*** Opening Data shown ***

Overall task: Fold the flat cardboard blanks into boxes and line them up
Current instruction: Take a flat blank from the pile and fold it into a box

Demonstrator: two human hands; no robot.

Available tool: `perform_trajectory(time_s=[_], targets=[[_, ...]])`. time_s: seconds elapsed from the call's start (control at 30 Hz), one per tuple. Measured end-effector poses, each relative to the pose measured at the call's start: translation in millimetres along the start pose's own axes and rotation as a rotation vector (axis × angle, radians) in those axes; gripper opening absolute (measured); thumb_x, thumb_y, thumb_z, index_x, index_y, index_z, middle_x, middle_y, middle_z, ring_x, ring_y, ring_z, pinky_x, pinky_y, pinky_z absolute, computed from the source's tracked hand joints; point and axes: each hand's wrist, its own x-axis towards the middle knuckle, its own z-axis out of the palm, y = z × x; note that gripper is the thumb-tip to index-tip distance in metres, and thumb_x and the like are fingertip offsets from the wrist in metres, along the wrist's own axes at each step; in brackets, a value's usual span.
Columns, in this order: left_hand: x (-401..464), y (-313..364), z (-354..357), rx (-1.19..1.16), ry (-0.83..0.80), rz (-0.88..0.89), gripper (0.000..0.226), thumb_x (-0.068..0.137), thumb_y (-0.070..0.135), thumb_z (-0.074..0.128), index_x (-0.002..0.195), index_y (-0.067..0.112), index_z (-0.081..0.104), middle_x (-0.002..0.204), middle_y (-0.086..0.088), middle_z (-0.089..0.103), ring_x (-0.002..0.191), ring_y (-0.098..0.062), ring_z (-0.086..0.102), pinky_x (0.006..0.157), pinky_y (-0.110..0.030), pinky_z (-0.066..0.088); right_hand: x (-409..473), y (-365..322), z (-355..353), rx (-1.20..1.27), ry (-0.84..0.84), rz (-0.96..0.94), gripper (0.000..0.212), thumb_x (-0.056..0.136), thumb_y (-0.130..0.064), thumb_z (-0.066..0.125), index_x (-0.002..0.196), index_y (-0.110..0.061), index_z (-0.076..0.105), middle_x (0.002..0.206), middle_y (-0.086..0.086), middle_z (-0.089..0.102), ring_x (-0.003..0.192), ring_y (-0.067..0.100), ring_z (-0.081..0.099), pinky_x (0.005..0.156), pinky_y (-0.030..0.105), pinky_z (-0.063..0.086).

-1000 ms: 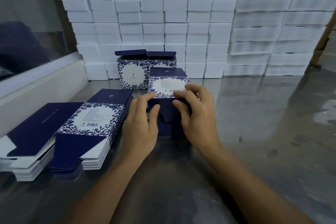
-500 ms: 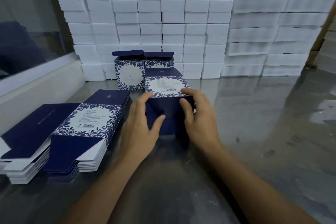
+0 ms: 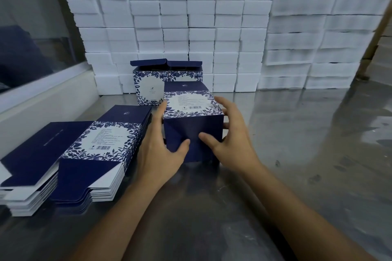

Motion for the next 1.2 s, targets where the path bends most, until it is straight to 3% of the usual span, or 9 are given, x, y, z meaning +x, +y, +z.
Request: perform_trajectory(time_s=[0.1,0.33,0.47,0.63,0.77,0.83,0.93,1.07,1.2], targets=[[-1,2,1,0.047,0.044,0.002,0.09,0.073,0.03,0.083,0.139,0.051,0.026,0.142,0.025,0.043,0.114,-0.01,0.055,0.085,-0.027,0.045,-2,2,2,-0.134,0.034,-0.026,0.078,0.078,-0.014,0.081,0.133,-0.047,0.037,0.131,-0.01,0.047,0.101,0.007,0.057,0.088,0.043,0.056],[-1,3,2,0.058,0.103,-0.001,0.083,0.073,0.036,0.082,0.137,0.045,0.03,0.14,0.017,0.05,0.12,-0.009,0.052,0.085,-0.024,0.039,-5,3,8,-0.116,0.132,-0.074,0.065,0.078,-0.021,0.082,0.119,-0.048,0.04,0.12,-0.011,0.05,0.093,0.003,0.058,0.077,0.038,0.057],[0,8,-1,-0.049,0.072,-0.061,0.093,0.067,0.053,0.08,0.141,0.048,0.025,0.132,0.034,0.049,0.107,0.003,0.056,0.082,-0.022,0.045,-6,0,9,0.047,0.106,-0.051,0.049,0.085,-0.047,0.072,0.126,-0.041,0.046,0.125,-0.016,0.055,0.104,0.004,0.061,0.079,0.032,0.058],[-3,10,-1,-0.247,0.061,-0.06,0.051,0.086,0.068,0.047,0.129,0.041,0.04,0.101,0.023,0.065,0.086,0.003,0.063,0.069,-0.008,0.044,-3,-6,6,0.168,0.211,-0.045,0.016,0.094,-0.05,0.052,0.106,-0.042,0.055,0.107,-0.02,0.064,0.101,0.007,0.063,0.072,0.019,0.051],[-1,10,-2,-0.173,0.126,-0.048,0.038,0.1,0.049,0.031,0.127,0.033,0.052,0.095,0.025,0.063,0.087,0.011,0.057,0.072,-0.004,0.039,-3,-1,5,0.196,0.209,0.014,0.012,0.09,-0.028,0.051,0.098,-0.038,0.052,0.102,-0.016,0.063,0.095,0.009,0.064,0.071,0.03,0.055],[0,7,-1,-0.184,0.138,-0.043,0.028,0.102,0.034,0.034,0.12,0.034,0.056,0.094,0.032,0.063,0.087,0.01,0.058,0.073,-0.013,0.045,-3,2,5,0.196,0.202,0.036,0.019,0.086,-0.023,0.048,0.099,-0.037,0.05,0.103,-0.017,0.062,0.094,0.009,0.064,0.073,0.033,0.056],[2,4,-1,-0.146,0.146,-0.042,0.021,0.1,0.018,0.044,0.112,0.025,0.06,0.089,0.019,0.064,0.079,-0.006,0.06,0.07,-0.033,0.05,-1,8,5,0.18,0.188,0.069,0.027,0.08,-0.018,0.048,0.1,-0.037,0.048,0.101,-0.024,0.062,0.093,0.004,0.063,0.072,0.035,0.057],[3,0,-1,-0.121,0.128,-0.062,0.015,0.097,0.013,0.056,0.112,0.016,0.059,0.105,-0.002,0.063,0.098,-0.018,0.06,0.084,-0.046,0.051,-2,12,6,0.138,0.177,0.127,0.027,0.08,-0.023,0.053,0.104,-0.034,0.05,0.101,-0.02,0.064,0.091,0.005,0.065,0.077,0.044,0.058],[3,3,-1,-0.205,0.078,-0.177,0.054,0.084,0.038,0.07,0.131,0.024,0.047,0.127,0.012,0.056,0.119,-0.002,0.052,0.099,-0.033,0.048,-2,14,5,0.129,0.158,0.183,0.034,0.08,-0.05,0.057,0.11,-0.035,0.051,0.106,-0.013,0.067,0.097,0.009,0.067,0.086,0.047,0.056]])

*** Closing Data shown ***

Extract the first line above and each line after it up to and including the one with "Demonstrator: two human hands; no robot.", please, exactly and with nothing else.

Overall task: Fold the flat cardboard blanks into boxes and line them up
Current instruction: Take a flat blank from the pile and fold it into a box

Demonstrator: two human hands; no robot.

The response to this exercise is now finished.